Though these five CEID alumni eventually attended different schools and pursued different interests, the celebration is hardly a reunion. Many CEID graduates stay in touch with each other and with the staff.
“I’ve been volunteering there ever since seventh grade,” said Davana Jackson, a BHS graduate who is planning to major in business and minor in American Sign Language at Gallaudet University starting this fall. Though she stopped using an interpreter in middle school, Jackson wears a hearing aid in her right ear and frequently took advantage of the support services BHS offered its disabled students.
Jackson said she continues to help out at the center because “they welcomed her with open arms” when she was a child. “If I hadn’t gone there, I probably wouldn’t even be graduating. They’re always in my head,” she said.
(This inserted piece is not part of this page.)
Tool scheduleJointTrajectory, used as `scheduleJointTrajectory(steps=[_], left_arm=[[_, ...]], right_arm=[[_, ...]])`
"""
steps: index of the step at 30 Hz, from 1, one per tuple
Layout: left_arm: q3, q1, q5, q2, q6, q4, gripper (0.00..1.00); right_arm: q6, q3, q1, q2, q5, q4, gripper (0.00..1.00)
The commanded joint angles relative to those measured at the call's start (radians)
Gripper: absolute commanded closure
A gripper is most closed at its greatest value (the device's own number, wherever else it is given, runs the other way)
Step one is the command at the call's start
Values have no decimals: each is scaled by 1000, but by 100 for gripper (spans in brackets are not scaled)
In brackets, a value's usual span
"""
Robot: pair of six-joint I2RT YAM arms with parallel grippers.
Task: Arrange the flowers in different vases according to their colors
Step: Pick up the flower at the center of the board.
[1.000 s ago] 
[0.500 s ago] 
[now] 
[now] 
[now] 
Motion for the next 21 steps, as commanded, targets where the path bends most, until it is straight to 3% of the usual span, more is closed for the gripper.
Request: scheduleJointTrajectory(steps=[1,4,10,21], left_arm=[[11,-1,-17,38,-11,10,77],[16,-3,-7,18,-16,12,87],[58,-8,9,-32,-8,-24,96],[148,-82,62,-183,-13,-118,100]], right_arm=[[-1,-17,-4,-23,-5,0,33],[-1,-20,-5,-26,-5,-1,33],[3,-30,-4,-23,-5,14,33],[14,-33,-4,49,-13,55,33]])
CEID is a uniquely comprehensive program that includes education for deaf students, a preschool with a bilingual program in English and sign language for hearing students, classes for family members, and an audiology clinic for infants. The center also provides free hearing screenings in low-income neighborhoods in the Bay Area.
“Usually when you get into education, it’s just education,” Ellis said. “But when you do audiology it crosses over into health and then childcare. Our model is unique — I don’t know another center that does those three parallel approaches.”
While many programs for deaf children focus entirely on sign language or on oral skills, CEID’s method is all-inclusive.
“We were given the opportunity to speak and to be with hearing people, so that doesn’t seem foreign to us at all. But we also had a basis in sign language, so we could easily jump into the deaf world too. There’s nothing I couldn’t do from there,” said Waller, who credits the program for his interest in languages and linguistics. He hears with two hearing aids, and stopped using an interpreter in elementary school.
“Jimmy’s always been an avid reader, and I’m convinced that part of it was connecting sign to symbol to word,” said Susi Marzuola, Waller’s mother and the architect of the CEID building.
When Waller — whose deafness, Cerebral Palsy, and epilepsy are results of going into cardiac arrest for fifteen minutes shortly after birth — reached schooling age, his parents were at a loss of where to send him.
“We had hated the oral programs — that just seemed mean. Our case manager suggested CEID,” Marzuola said. “I remember sitting in Jill’s office and crying. We were a family in crisis, in and out of the hospital. Here we were trying to live as normal a life as we could, but it didn’t seem possible. Jill said: ‘We can work with this. You’ll learn sign language. It’s a new normal—this is just a little hurdle.”
At CEID, Waller “blossomed,” immediately learning dozens of new words, she said.
Family support is necessary to a deaf child’s development, said Ellis, now a good friend of Marzuola’s.
Parents “need to learn how to advocate so that their children receive the services they need in our public schools. That is a huge challenge today, since public schools are facing more and more cuts and one of the easy targets is special education,” Ellis said.
In turn, CEID “always keeps as our core value what parents need,” she said. The center makes an effort to accept children from diverse socioeconomic backgrounds, to provide sign language classes for parents, and to offer guidance on raising deaf children.
It’s a value that requires a lot of supplementary aid in addition to the federal funding it receives. “More than half our budget has to come from various grants. Every year we have over $600,000 we have to raise,” Ellis said.
She hopes that Friday’s celebration will not only serve to honor the accomplishments of the students, but to reinforce a CEID alumni network, and to encourage the graduates to support the center in the future if they can.
“I will always give back to CEID,” Jackson said. “I feel that I owe them a lot.”